A “Secret City” in Appalachia made the nuclear material for the first atomic bombs.
In 1942 the U.S. military selected a place near the town of Clinton, Tennessee for a secret industrial complex. Called the Clinton Engineer Works, it produced uranium and plutonium needed by the Manhattan Project to create the first atomic bombs. Located in a 17-mile-long valley, the complex consisted of four industrial facilities and a city to house the workers. Security was very high earning the town the nickname “Secret City.” Eventually, it took the name Oak Ridge, Tennessee.
The K-25 facility used gaseous diffusion technology to separate Uranium 235, ca.1945
The Y-12 is still used to store nuclear materials, 2012.
Natural uranium is 99% U-238 and 1% U-235. Only U-235 can be used in an atomic bomb and the two isotopes are very difficult to separate. Three of the facilities, named Y-12, K-25, and S-50, each used a different technology to try to separate U-235 from U-238, a process known as enrichment. It took three years and millions of dollars to produced 200 lbs of U-235. A fourth complex, the X-10 Test Graphite Reactor, piloted the production of plutonium.
Workers loading uranium pellets into the X-10 reactor to make plutonium, ca.1945
At its wartime peak 70,000 people, many drawn from the nearby mountains, lived and worked at Oak Ridge. A large percentage were women. The workers were given no information about what they were making. Some suffered significant health affects in later years.
Shift change at the Y-12 facility, 1944
After the war, Oak Ridge shifted to civilian control.

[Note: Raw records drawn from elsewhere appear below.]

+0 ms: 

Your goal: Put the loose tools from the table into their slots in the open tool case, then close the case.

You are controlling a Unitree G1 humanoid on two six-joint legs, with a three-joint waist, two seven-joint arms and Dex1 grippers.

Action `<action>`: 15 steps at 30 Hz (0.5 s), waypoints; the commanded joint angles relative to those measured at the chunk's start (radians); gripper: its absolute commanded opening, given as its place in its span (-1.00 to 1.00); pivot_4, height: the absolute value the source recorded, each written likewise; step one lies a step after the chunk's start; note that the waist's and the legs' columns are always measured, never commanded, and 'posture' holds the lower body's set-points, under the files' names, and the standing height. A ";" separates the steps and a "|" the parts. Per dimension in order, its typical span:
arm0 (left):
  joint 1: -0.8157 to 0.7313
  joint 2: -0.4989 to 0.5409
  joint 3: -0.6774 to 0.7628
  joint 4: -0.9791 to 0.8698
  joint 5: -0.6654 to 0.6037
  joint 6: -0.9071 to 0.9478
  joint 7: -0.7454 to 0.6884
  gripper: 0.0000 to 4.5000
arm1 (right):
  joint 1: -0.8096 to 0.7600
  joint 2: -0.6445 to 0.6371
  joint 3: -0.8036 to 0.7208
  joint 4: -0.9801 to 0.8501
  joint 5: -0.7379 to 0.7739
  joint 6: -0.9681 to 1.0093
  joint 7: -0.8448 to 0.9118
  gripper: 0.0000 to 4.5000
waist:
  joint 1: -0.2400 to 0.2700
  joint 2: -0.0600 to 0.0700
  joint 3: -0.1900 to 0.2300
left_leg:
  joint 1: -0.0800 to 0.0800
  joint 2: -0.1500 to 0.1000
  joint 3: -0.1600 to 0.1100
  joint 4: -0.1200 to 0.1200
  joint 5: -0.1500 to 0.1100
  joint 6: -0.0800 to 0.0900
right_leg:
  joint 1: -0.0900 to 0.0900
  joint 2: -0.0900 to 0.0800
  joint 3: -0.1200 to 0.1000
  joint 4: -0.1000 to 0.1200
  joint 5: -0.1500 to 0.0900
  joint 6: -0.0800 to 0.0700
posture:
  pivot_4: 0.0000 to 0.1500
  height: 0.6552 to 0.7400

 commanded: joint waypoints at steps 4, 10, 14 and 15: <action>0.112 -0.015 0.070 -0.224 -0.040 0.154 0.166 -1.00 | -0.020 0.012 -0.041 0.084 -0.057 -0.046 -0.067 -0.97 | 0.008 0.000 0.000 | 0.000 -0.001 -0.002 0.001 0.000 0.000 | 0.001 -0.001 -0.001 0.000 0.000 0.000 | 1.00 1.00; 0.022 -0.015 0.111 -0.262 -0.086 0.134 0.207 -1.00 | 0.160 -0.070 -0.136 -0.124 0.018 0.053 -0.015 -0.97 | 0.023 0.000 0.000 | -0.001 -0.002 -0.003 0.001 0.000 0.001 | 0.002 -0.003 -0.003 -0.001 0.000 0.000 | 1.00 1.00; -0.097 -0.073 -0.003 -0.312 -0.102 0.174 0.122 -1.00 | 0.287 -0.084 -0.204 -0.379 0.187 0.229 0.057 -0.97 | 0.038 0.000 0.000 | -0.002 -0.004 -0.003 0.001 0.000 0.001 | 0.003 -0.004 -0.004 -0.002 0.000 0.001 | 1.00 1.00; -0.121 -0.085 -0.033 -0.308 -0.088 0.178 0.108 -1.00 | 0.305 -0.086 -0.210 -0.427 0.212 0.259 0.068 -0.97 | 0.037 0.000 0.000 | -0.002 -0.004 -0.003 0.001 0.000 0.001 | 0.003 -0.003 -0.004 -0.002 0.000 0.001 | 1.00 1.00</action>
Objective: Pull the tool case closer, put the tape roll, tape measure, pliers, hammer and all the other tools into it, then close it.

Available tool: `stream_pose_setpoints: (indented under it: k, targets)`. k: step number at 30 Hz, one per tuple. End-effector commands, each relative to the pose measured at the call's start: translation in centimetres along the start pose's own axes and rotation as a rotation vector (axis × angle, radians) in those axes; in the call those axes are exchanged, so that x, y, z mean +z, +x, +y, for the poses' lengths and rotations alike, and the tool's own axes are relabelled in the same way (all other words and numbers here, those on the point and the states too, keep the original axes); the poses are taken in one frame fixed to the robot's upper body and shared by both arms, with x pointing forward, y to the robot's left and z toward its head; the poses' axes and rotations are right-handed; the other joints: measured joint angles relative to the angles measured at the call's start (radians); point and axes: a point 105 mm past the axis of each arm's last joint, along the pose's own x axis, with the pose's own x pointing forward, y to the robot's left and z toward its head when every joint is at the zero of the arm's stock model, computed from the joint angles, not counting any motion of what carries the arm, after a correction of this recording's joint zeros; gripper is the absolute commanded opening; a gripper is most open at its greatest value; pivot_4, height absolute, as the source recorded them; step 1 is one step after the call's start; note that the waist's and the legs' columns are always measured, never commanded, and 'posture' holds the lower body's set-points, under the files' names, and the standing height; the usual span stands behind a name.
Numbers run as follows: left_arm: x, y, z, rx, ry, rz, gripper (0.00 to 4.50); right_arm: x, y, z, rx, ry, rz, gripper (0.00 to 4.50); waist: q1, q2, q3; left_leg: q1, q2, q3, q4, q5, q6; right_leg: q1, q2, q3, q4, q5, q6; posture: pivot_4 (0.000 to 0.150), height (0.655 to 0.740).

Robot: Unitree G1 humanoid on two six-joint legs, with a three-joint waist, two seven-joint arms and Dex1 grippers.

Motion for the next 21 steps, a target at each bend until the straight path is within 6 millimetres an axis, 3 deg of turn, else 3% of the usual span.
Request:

The K-25 plant produced U-235 for weapons and nuclear power plants until 1985. The Y-12 became, and remains, a high security nuclear material storage facilty. The X-10 Reactor produced radioactive materials for use in nuclear medicine until 1963 and is now also the site of the Oak Ridge National Laboratory. In 2012 it became home to the world’s fastest supercomputer.